L’affaire est pliée. Avec son introduction en bourse VisageLivre signe le début de son déclin. Signaux inquiétants : son chiffre d’affaire croît mais sa rentabilité décroit. Sa capitalisation boursière représente près de trente ans de ses profits. Personne n’a une telle visibilité sur une si longue durée. Lorsque se sentent les premières étreintes de la puissance des marchés, sorte d’opinion publique financière, une porte de sortie est l’introduction en bourse. Elle permet, en diluant la propriété, de diluer la responsabilité de l’échec.
VisageLivre croit s’en sortir en proposant des service premium, c’est à dire payant. Comment ne pas voir que VisageLivre n’a du son succès qu’à la possibilité donnée gratuitement à chacun de faire des relations publiques, chacun jouant avec les autres – aussi puissants soient-ils – sur un pied d’égalité.
Dès lors qu’il sera compris par le large public que les « payants » jouissent du point de vue des relations publiques d’une position privilégiée, tout l’intérêt de VisageLivre s’évanouit.
Fondamentalement VisageLivre a permis qu’émerge quelque sorte d’opinion publique mondiale ou régionale (pensons aux révolutions arabes…). Dès lors que VisageLivre perd cet attrait de « démocratie directe », il n’est plus qu’un acteur capitaliste comme tous les autres.
Pour VisageLivre comme pour les LunettesDeNage, en effet, le risque principal probablement est le risque de l’opinion publique, principalement sous l’angle politique. Dès qu’il ne s’agit plus de relier chacun à chacun, mais de relier préférentiellement telle oligarchie payante ou puissante à telle autre oligarchie payante ou puissante, dès lors tombe l’argument central « démocratique » du « un à un ».

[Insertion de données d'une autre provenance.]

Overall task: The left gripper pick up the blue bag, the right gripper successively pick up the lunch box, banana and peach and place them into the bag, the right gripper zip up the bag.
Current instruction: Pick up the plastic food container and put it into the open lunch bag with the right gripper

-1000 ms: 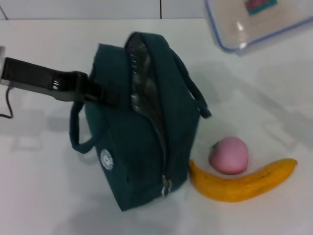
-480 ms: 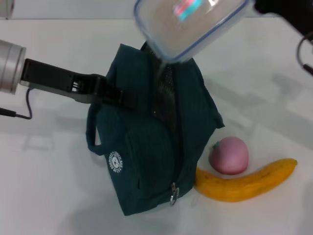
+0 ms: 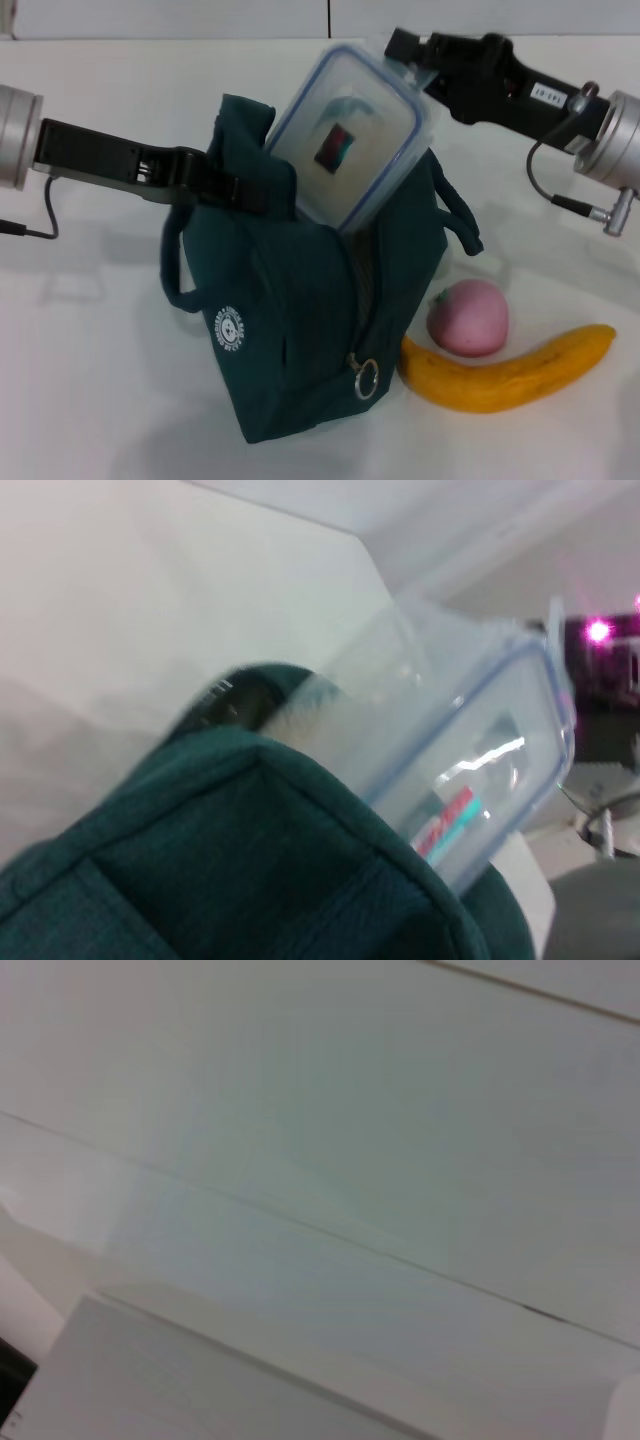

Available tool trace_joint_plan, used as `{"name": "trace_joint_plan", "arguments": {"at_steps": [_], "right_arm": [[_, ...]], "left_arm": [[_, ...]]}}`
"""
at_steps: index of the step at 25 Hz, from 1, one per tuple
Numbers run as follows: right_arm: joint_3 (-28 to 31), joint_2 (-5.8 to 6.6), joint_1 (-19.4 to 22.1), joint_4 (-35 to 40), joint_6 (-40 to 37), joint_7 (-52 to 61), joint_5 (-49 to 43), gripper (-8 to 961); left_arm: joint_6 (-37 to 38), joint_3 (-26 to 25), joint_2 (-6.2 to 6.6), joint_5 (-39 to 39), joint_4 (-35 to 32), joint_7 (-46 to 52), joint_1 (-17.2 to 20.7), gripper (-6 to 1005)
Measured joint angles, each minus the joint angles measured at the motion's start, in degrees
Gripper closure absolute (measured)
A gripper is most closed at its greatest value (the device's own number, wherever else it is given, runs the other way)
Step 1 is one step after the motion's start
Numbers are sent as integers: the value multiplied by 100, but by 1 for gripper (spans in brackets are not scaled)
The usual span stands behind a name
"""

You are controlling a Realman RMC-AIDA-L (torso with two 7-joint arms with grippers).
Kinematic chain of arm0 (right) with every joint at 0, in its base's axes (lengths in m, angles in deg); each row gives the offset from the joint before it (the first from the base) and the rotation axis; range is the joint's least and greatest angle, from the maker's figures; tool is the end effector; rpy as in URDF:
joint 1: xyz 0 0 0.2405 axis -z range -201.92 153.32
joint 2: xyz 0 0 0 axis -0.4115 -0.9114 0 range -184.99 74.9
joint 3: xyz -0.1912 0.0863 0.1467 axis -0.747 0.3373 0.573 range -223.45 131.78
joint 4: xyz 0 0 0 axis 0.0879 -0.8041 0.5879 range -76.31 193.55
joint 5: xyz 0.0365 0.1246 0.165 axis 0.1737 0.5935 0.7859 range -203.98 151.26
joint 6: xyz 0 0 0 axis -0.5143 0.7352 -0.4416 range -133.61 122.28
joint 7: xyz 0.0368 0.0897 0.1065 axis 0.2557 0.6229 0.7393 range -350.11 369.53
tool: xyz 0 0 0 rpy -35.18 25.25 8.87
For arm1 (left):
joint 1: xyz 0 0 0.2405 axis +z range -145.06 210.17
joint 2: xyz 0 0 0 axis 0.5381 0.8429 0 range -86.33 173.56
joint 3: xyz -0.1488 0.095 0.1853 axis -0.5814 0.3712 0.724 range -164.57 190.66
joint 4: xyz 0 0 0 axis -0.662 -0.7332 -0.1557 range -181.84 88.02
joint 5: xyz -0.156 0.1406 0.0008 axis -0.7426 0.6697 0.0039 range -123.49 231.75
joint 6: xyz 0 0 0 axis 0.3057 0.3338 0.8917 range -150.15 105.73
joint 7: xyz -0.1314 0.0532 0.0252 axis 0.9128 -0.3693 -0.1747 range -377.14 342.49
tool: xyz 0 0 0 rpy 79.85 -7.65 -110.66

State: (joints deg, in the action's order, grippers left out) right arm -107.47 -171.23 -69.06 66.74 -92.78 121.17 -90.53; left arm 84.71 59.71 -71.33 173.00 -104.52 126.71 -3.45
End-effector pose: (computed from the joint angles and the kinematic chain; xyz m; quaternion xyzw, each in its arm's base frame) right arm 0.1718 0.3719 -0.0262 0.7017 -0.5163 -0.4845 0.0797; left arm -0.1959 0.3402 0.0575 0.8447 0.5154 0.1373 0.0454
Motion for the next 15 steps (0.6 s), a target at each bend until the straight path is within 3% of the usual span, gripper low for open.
{"name": "trace_joint_plan", "arguments": {"at_steps": [13,15], "right_arm": [[-425,0,-91,272,6,-28,50,826],[-405,1,-89,320,35,-30,59,751]], "left_arm": [[-84,0,34,3,4,-96,2,962],[-85,0,33,3,6,-103,19,962]]}}
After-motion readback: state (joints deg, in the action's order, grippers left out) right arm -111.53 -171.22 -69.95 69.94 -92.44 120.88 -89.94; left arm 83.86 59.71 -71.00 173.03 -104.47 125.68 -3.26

S’il était possible de dissocier opinion « commerciale » et « opinion politique », VisageLivre aurait ses chances. Mais son modèle est un modèle de masse. Pour adhérer, les utilisateurs, qu’il soit européens, asiatiques ou américains pensent qu’il existe entre eux quelque sorte de communauté. Dès lors que s’introduit un biais – les oligarques parlent aux oligarques – l’illusion de masse « démocratique » disparaît. Et avec elle, les revenus publicitaires.
Quant à Mark Zutenberg, il n’est probablement que la victime des ses propres vices, qui l’ont jeté entre les mains d’un système plus vicieux encore, vicieux en ce qu’il met en péril l’existence de l’espèce humaine elle-même.
Du point de vue de notre espèce la fin de VisageBook est un bienfait.
A long terme, nous sommes tous morts : l’intuition boursière rejoint l’intuition tout court.